(The data Opens)

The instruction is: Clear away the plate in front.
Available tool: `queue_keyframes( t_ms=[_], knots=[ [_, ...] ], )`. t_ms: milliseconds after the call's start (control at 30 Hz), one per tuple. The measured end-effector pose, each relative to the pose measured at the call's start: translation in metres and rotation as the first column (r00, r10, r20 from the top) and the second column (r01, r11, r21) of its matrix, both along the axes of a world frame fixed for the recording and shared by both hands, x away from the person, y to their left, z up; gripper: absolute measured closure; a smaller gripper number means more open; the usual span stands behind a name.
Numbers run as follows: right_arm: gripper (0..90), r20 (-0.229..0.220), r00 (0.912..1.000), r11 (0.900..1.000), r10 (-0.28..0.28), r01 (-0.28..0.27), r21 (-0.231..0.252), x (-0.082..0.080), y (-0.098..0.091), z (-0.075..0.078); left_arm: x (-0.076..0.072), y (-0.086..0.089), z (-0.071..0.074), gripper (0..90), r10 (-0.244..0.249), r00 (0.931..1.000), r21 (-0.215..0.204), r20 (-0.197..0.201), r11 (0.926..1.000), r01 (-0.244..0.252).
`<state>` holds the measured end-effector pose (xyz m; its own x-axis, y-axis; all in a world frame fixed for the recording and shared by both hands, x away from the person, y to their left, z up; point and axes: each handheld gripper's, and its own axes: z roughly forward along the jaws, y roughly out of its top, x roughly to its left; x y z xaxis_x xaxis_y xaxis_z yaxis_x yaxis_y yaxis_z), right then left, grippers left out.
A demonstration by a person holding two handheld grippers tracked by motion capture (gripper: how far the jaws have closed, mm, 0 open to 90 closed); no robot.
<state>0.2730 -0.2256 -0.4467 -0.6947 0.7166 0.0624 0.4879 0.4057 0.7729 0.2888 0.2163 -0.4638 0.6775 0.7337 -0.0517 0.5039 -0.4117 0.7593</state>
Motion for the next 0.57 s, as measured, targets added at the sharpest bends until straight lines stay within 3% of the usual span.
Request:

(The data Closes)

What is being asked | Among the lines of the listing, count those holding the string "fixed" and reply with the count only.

Output of the exercise | 2